Нормализация японо-китайских отношений не вызвала в Москве какой-либо отрицательной реакции. Для общественного мнения было бы странно и непонятно, если бы кто-то стал возражать против установления дипломатических отношений между двумя соседними государствами. Однако дело пошло дальше. Пекин стал активно нажимать на Токио, предлагая заключить Договор о мире и дружбе. Это уже начало брать Москву за живое. Еще хуже было то, что китайская сторона стала добиваться включения в текст договора статьи о противостоянии гегемонизму какой-либо державы. Поскольку китайские руководители не делали секрета из того, что, с их точки зрения, носителем гегемонизма является Советский Союз, это не на шутку задело советское руководство, если не сказать больше.
Да и сам я считал, что заключение договора с такой формулировкой выглядело бы как недружественный жест в отношении нашей страны. Помимо частных бесед с различными японскими деятелями по этому поводу мною был предпринят шаг, который получил весьма широкую огласку. В начале февраля 1975 года я отправился к вице-президенту правящей Либерально-демократической партии, бывшему министру иностранных дел Сиине, который, как мне было известно, опасался, как бы Япония не пошла на поводу у Китая. Придя к нему, я обнаружил, что в приемной находилось несколько журналистов. Более того, Сиина вроде бы невзначай оставил приоткрытой дверь из приемной в кабинет. В беседе я в довольно резких тонах заявил, что если Япония заключит с Китаем договор, содержащий статью о гегемонизме, то это может нанести серьезный ущерб ее отношениям с Советским Союзом.

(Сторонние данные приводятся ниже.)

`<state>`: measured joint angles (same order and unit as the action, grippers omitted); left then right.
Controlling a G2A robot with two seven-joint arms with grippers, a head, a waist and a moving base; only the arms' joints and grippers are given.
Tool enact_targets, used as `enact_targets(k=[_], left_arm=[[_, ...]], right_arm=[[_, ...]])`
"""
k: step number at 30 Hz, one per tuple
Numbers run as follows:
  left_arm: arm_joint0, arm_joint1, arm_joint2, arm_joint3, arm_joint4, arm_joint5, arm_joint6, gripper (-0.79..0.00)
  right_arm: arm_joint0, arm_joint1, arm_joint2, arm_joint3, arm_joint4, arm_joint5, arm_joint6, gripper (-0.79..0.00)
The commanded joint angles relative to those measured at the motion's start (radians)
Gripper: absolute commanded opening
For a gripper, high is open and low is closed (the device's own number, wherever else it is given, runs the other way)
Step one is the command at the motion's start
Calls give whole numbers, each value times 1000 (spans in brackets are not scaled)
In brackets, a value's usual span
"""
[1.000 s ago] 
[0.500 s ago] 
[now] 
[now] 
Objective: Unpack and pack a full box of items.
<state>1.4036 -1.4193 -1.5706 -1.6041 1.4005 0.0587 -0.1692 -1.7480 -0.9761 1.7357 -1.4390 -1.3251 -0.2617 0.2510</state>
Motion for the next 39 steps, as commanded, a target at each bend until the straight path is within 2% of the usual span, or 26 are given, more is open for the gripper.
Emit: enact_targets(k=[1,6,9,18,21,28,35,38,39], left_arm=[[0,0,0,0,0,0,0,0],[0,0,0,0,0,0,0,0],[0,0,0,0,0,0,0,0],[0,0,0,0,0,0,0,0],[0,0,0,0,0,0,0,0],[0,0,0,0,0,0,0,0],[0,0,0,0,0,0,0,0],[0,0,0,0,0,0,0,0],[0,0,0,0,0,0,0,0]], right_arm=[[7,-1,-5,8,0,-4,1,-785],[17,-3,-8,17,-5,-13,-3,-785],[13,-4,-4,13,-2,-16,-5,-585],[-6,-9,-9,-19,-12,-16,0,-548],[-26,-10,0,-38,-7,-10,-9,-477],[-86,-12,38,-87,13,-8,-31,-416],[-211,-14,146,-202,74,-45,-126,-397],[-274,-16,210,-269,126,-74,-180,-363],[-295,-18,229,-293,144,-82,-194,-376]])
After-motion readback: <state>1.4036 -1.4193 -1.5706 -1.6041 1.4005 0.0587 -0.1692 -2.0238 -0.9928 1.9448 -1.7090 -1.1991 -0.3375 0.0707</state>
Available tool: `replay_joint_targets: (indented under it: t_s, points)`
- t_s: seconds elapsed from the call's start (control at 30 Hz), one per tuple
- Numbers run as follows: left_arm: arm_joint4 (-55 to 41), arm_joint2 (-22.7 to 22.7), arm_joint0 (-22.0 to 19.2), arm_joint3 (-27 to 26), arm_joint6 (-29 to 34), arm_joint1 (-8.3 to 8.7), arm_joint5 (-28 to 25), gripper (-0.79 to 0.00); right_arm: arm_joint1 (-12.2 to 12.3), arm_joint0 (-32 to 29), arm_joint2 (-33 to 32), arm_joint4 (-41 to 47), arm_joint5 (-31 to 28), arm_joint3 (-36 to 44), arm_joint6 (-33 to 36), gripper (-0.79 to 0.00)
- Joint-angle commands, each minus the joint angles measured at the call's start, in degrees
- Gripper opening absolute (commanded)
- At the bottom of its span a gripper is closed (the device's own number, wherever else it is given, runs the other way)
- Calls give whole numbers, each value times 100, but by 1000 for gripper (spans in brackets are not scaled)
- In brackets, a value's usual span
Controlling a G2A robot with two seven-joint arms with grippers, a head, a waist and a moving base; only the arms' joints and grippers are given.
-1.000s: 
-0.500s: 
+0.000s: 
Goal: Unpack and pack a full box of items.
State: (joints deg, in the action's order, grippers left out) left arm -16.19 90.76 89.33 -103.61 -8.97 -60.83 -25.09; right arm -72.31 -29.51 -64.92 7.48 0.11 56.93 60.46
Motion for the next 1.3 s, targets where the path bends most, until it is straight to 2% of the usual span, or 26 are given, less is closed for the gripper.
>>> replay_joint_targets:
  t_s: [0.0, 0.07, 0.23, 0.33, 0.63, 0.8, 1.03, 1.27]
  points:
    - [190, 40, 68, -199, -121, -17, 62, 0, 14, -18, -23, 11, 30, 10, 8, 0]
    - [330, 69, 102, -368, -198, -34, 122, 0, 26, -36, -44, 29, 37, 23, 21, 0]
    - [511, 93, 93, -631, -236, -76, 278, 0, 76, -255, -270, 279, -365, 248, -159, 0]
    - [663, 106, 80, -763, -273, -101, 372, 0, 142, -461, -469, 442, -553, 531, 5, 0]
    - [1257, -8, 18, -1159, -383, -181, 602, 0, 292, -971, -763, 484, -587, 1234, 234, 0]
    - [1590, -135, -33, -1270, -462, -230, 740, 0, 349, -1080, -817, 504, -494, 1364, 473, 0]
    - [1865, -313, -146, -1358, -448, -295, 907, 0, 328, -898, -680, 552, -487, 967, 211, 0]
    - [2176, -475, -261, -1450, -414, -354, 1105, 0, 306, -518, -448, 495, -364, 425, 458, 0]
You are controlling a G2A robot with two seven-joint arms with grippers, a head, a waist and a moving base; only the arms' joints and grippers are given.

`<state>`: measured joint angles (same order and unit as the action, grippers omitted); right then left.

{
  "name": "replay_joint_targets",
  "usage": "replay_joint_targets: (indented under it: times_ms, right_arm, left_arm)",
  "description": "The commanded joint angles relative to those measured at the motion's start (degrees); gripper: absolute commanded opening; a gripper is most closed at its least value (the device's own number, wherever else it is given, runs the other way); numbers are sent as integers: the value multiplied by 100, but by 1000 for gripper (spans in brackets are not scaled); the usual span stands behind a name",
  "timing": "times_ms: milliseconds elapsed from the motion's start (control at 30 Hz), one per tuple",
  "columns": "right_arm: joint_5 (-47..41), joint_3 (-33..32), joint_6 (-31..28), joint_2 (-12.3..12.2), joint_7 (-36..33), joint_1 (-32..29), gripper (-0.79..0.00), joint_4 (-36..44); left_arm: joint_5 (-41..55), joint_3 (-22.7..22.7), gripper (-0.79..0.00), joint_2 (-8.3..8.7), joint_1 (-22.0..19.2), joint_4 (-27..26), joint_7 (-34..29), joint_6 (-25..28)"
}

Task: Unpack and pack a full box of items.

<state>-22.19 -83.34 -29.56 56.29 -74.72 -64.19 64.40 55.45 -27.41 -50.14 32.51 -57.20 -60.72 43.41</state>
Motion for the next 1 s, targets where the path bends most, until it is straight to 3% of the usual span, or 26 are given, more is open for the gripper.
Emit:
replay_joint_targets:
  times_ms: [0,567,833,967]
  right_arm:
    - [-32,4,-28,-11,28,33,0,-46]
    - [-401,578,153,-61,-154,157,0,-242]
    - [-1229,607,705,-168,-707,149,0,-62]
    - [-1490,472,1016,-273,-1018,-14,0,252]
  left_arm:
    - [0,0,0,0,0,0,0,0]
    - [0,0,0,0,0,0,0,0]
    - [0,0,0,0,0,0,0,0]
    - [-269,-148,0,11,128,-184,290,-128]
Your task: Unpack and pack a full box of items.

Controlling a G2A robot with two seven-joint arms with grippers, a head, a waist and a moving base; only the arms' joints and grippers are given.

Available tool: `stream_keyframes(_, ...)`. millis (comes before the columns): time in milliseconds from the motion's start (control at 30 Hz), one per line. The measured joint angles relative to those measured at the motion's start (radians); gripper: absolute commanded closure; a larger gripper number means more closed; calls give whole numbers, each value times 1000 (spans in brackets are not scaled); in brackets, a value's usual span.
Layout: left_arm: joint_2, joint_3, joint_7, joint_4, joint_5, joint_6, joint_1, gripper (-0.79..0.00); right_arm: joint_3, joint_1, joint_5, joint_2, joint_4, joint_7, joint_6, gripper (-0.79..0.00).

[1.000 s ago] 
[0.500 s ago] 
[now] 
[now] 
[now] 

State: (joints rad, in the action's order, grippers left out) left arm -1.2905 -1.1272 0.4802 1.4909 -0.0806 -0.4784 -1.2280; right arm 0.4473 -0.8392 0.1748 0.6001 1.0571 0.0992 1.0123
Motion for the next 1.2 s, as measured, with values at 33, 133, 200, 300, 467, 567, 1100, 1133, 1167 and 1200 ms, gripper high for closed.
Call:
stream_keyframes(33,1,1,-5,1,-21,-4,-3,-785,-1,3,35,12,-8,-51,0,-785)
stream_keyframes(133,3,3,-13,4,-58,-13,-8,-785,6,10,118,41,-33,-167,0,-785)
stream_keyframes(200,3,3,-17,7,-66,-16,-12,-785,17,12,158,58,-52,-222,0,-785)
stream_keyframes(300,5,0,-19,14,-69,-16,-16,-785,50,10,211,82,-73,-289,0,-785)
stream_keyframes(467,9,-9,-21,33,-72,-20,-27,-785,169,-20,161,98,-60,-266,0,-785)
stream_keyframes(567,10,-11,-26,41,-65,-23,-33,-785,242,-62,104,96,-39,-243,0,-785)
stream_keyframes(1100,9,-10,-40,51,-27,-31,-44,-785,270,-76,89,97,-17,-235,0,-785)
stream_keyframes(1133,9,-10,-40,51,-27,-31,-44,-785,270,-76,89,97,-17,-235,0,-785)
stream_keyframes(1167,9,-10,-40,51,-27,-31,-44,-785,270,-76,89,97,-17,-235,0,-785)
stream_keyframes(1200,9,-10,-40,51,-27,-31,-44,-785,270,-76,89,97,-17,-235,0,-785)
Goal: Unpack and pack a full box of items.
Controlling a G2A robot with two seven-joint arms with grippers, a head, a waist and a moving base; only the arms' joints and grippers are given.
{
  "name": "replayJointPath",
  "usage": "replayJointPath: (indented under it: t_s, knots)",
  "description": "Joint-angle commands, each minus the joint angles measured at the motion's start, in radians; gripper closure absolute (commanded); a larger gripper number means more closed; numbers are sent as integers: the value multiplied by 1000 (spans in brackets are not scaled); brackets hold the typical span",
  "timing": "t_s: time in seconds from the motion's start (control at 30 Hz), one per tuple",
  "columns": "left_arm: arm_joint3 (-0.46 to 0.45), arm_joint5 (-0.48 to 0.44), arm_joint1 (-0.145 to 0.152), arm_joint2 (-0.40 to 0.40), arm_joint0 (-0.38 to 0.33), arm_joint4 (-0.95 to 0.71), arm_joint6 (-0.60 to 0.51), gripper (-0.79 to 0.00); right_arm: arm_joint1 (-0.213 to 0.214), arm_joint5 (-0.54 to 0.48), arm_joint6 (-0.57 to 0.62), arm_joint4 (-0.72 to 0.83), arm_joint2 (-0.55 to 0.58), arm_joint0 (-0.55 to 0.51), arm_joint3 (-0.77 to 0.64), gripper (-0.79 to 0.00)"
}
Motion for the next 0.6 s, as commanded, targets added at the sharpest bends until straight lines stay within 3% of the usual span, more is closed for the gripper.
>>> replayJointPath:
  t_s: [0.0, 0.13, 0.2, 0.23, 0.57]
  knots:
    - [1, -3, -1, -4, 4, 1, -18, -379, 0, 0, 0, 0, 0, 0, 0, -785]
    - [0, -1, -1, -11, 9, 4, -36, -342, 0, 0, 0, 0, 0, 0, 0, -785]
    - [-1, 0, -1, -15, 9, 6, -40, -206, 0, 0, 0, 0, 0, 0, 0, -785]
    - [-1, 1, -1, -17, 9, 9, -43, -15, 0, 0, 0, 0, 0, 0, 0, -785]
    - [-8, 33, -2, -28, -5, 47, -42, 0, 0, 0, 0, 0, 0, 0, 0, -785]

Сообщения о сделанном мною неофициальном представлении появились в печати. Хотя первые публикации газет были выдержаны в спокойных тонах, постепенно шум вокруг моего неофициального представления нарастал. Сторонники сближения с Пекином выражали недовольство вмешательством советского посла в дела, касающиеся отношений Японии с третьим государством. Дело дошло до запросов в парламенте.
Тем временем посольство продолжало свою разъяснительную работу. Требовалась, однако, известная осторожность. Дело в том, что мы волей судеб оказались, как говорится, в одной лодке с Сейранкай, как называли ту группировку Либерально-демократической партии, которая ориентировалась на Тайвань. Депутаты парламента, в недавнем прошлом сторонившиеся нас, а мы их, вдруг стали находить общий язык друг с другом. Как тут не вспомнить слова лорда Пальмерстона о том, что Англия не имеет постоянных друзей или постоянных врагов, она имеет только постоянные интересы. Можно к этому добавить, что при определенных обстоятельствах и интересы могут меняться.
Многочисленные публикации по поводу деятельности посла в тот период были выдержаны примерно в одном тоне. Приведу выдержку из одной из них, появившейся в газете «Санкэй самбун» 14 февраля 1975 года: «Хотя японское правительство внешне делает вид, что воспринимает эти активные действия Советского Союза по отношению к Японии нарочито спокойно, заявляя, что эта деятельность посла на посту, который он занимает, выглядит естественной в соответствии с дипломатическим курсом его страны, тем не менее японское правительство выражает свое удивление и замешательство перед энергичными действиями посла Трояновского, считая, что эти действия посла, когда он сам занимается открытой политической деятельностью, являются слишком откровенными и слишком смелыми».
Один из представителей руководства МИДа Японии так охарактеризовал эту мою деятельность: «Совершенно очевидно, что эти действия основаны на инструкциях, полученных от высшего руководства Советского Союза. И их главная цель заключается в том, чтобы поколебать позиции сторон на переговорах по японо-китайскому договору о мире и дружбе и постараться возможно дольше задержать его заключение».
На самом деле посольство не получало никаких указаний относительно того, как действовать в создавшейся обстановке. Впрочем, несколько позже я получил телеграмму от Громыко, в которой говорилось, что Брежнев просил передать мне благодарность за действия, которые помогают ему принимать правильные решения по вопросам советско-японских отношений. Для меня так и осталось неизвестным, имела ли эта не совсем обычная телеграмма какое-либо отношение к моим действиям в связи с намерениями Японии и Китая заключить договор о мире и дружбе или к чему-то другому.
В начале 1977 года в Токио прибыл Громыко. Как мне впоследствии говорил помощник Брежнева Александров-Агентов, Андрею Андреевичу очень не хотелось ехать в Японию в сложившейся обстановке. Он, несомненно, понимал, что это будет менее приятный визит, чем предыдущий. Он даже договорился с Брежневым, что ему нет смысла туда ехать на данном этапе. Однако вскоре после его ухода Александров и другой помощник, Блатов, уговорили Леонида Ильича изменить свое решение. Их аргументация состояла в том, что если мы намерены бороться за Японию, а не мириться с ее сближением с Пекином против СССР, то не должны упускать ни одной возможности оказать влияние на японских руководителей.